Menu

Ellie Ashman

Director of Public Sector Practice

Approaching a National Data Library: lessons from GOV.UK Registers

8 mins read

For a couple of years, I got to do the best gig in government - doing Product for Registers, authoritative lists you could trust. This isn’t going to be one of those ‘where it all went wrong’ posts, not least because Registers started long before I got there and carried on after I left the Government Digital Service (GDS), but also because mine is just one perspective of many.

I did, however, learn a few things that I think might be useful considerations for anyone working on Labour’s promised (and as yet undefined) National Data Library.

On mindsets

I was new to government when I started working on Registers, and it took me a while to get my head around the Service Standard, and then to understand that what we were building wasn’t exactly a service in the linear, transactional sense mostly talked about at the time.
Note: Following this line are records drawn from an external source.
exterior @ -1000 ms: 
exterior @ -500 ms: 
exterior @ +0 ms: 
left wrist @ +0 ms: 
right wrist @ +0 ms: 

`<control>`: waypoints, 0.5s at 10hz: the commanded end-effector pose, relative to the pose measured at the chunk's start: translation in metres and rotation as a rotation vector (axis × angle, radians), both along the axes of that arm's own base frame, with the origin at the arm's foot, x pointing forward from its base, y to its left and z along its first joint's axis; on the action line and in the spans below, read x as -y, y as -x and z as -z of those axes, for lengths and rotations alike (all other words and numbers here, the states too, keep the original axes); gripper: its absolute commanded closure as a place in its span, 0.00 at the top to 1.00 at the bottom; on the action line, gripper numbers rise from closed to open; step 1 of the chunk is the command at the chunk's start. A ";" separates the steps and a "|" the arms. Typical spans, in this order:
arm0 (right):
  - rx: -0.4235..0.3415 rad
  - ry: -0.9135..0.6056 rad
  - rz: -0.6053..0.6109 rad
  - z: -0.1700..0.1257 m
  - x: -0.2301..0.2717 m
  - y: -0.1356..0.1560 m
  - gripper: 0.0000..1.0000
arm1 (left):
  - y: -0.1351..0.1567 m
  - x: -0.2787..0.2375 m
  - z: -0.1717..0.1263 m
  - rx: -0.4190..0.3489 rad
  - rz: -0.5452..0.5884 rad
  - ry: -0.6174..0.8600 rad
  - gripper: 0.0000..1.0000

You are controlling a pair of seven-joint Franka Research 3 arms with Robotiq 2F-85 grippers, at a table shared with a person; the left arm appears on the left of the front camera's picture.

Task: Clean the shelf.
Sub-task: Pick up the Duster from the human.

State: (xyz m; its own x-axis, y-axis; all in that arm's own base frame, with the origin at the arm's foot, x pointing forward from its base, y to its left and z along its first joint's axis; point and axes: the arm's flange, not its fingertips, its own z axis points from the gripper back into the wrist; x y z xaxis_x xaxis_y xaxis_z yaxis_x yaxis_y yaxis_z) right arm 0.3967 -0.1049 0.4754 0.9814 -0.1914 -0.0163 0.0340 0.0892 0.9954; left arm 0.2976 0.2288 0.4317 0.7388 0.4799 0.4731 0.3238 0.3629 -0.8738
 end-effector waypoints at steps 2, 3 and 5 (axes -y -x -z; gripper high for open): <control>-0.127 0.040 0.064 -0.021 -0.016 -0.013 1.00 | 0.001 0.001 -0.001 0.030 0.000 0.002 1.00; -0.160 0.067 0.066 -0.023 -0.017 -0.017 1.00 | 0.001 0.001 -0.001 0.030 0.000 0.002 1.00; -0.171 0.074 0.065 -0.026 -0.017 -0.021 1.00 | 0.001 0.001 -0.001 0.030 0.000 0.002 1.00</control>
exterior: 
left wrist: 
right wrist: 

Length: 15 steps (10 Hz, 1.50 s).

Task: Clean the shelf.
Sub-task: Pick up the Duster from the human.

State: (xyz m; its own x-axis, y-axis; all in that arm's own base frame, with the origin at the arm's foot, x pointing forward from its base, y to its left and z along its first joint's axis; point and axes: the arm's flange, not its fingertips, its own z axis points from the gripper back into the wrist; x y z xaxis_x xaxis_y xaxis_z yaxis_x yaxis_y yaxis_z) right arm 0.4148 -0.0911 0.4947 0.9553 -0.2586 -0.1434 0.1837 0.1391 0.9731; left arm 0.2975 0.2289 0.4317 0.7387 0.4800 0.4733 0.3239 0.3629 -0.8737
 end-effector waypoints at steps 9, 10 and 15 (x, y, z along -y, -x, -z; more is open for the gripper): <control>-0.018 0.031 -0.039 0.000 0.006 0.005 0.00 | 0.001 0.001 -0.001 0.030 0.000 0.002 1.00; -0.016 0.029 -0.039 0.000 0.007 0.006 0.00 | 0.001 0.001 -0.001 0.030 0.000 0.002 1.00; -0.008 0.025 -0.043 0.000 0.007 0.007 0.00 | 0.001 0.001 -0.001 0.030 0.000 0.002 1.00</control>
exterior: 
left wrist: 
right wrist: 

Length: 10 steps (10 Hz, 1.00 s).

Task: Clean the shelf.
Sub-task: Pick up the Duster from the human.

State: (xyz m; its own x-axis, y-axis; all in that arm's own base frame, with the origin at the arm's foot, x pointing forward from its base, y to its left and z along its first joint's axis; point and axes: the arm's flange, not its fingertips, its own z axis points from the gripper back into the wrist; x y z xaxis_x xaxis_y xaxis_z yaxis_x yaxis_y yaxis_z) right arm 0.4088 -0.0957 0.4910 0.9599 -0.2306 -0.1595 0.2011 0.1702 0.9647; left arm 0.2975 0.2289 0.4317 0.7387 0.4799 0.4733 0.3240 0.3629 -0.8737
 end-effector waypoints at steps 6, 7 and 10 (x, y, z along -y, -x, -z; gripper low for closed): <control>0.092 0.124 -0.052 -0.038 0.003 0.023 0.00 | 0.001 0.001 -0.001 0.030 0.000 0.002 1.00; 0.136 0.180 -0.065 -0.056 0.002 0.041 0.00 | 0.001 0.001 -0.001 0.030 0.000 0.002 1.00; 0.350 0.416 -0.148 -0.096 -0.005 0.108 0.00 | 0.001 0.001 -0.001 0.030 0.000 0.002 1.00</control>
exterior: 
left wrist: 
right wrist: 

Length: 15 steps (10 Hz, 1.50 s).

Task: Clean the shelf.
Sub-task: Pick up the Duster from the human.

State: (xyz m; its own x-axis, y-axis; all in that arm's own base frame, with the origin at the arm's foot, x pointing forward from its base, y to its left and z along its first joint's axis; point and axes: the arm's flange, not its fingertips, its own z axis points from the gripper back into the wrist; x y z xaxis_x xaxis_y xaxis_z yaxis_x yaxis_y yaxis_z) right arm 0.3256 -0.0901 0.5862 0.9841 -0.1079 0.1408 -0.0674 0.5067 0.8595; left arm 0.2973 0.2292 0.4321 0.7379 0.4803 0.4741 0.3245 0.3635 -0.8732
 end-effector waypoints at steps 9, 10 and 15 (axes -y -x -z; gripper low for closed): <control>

Richard Pope has set out a really useful model for this in Platformland, but at the time it was increasingly clear that the language of journeys and user needs wasn’t sufficient to capture the value of a shared, trusted data platform for government. There wasn’t language in the Service Manual to help us describe the role of a data owner or custodian, and how their expertise and authority added to the value of the work we were doing.

Over time I’ve landed at a few different mental models, or mindsets, that I think shaped the work we did and the reception it got.

Data quality mindset

The thing that wore me down most frequently was the recurring realisation that somewhere along the line, most of us working to build better public services are resigned to the fact that most data is mostly poor, most of the time.

We’ve learned that things rarely match up all the way through a journey, that edge cases often fall between the cracks, and accepted (however begrudgingly) that two different parts of government rarely have a single shared view of even one slice of the world.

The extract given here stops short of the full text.